* **TASK ITEM**
Each line of the data that mentions the string "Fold" needs to be identified and copied.
+++
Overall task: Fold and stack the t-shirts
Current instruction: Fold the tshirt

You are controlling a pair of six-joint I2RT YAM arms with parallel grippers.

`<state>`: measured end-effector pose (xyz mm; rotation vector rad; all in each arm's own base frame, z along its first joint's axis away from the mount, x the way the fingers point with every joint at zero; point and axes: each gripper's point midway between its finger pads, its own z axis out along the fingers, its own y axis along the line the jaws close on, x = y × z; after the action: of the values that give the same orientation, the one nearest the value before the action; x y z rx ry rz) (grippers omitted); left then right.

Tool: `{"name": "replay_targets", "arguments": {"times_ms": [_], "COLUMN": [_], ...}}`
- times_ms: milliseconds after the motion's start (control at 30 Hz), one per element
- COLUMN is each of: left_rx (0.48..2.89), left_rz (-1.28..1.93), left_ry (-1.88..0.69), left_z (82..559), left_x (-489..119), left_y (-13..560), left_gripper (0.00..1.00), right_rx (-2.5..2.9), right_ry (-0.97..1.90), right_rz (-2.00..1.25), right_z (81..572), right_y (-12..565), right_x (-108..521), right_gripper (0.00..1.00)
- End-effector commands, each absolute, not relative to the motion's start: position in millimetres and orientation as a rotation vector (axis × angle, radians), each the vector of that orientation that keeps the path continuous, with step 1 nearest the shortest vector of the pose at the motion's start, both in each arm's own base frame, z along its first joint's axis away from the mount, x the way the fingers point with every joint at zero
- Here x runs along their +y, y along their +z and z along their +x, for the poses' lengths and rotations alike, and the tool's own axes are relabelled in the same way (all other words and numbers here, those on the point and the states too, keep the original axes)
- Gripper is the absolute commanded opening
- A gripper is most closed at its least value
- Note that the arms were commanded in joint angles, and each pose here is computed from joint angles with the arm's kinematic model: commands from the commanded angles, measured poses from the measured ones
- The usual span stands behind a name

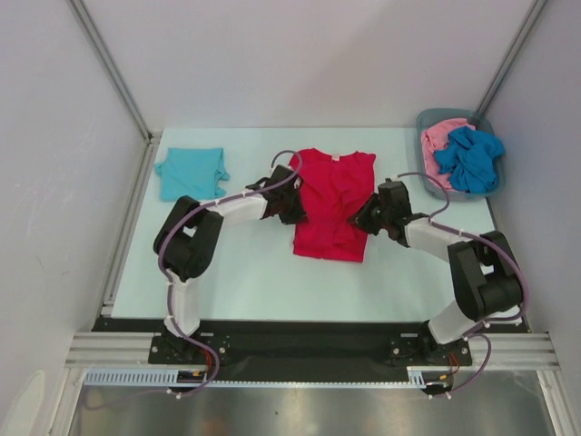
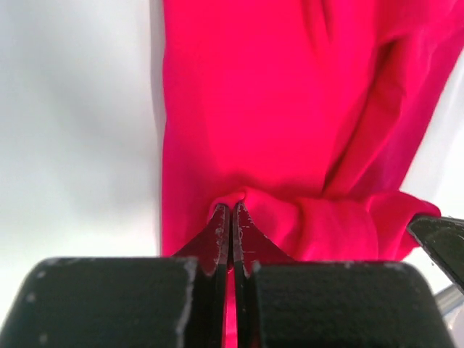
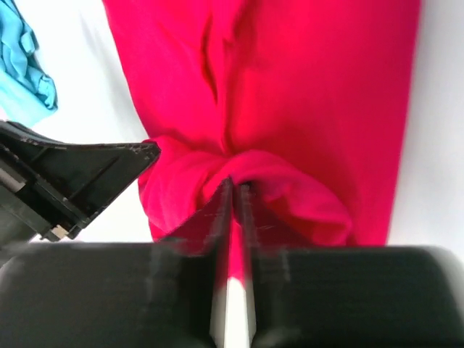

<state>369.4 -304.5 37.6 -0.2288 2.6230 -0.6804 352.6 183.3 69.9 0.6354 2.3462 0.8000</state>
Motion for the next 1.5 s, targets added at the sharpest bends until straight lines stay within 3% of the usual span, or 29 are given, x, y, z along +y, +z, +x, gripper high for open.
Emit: {"name": "replay_targets", "arguments": {"times_ms": [0,33,67,100,167,233,267,600,867,1100,1467], "left_rx": [2.506,2.492,2.488,2.481,2.456,2.435,2.413,2.349,2.413,2.419,2.324], "left_rz": [-0.166,-0.147,-0.136,-0.129,-0.103,-0.085,-0.080,-0.107,-0.140,-0.156,-0.170], "left_ry": [-0.736,-0.736,-0.742,-0.748,-0.754,-0.754,-0.761,-0.820,-0.793,-0.842,-0.969], "left_z": [407.6,415.2,418.0,421.2,424.4,424.2,424.5,372.7,300.9,299.1,321.0], "left_x": [-318.4,-321.8,-323.5,-323.7,-325.0,-323.8,-323.2,-302.3,-277.8,-279.1,-281.9], "left_y": [62.4,65.2,65.9,68.6,78.1,84.3,94.5,147.2,107.6,61.3,44.2], "left_gripper": [0.05,0.15,0.35,0.47,0.71,0.78,0.88,0.90,0.90,0.90,0.88], "right_rx": [2.246,2.246,2.230,2.215,2.186,2.157,2.127,2.015,2.064,2.136,2.086], "right_ry": [0.865,0.860,0.861,0.862,0.863,0.854,0.851,0.842,0.828,0.825,0.967], "right_rz": [0.516,0.519,0.516,0.513,0.501,0.485,0.472,0.437,0.492,0.514,0.452], "right_z": [389.3,392.9,397.6,401.0,406.7,408.8,409.4,384.4,330.7,307.7,305.5], "right_y": [93.3,89.3,91.6,93.9,105.0,117.8,130.8,203.3,166.1,111.7,87.8], "right_x": [195.6,195.1,194.1,193.9,190.6,187.6,185.0,168.9,153.0,148.6,154.4], "right_gripper": [0.18,0.26,0.32,0.40,0.42,0.43,0.43,0.42,0.42,0.41,0.41]}}
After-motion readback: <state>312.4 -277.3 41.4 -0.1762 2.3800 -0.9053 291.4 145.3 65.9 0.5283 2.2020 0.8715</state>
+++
* **YOUR SOLUTION**
Overall task: Fold and stack the t-shirts
Current instruction: Fold the tshirt

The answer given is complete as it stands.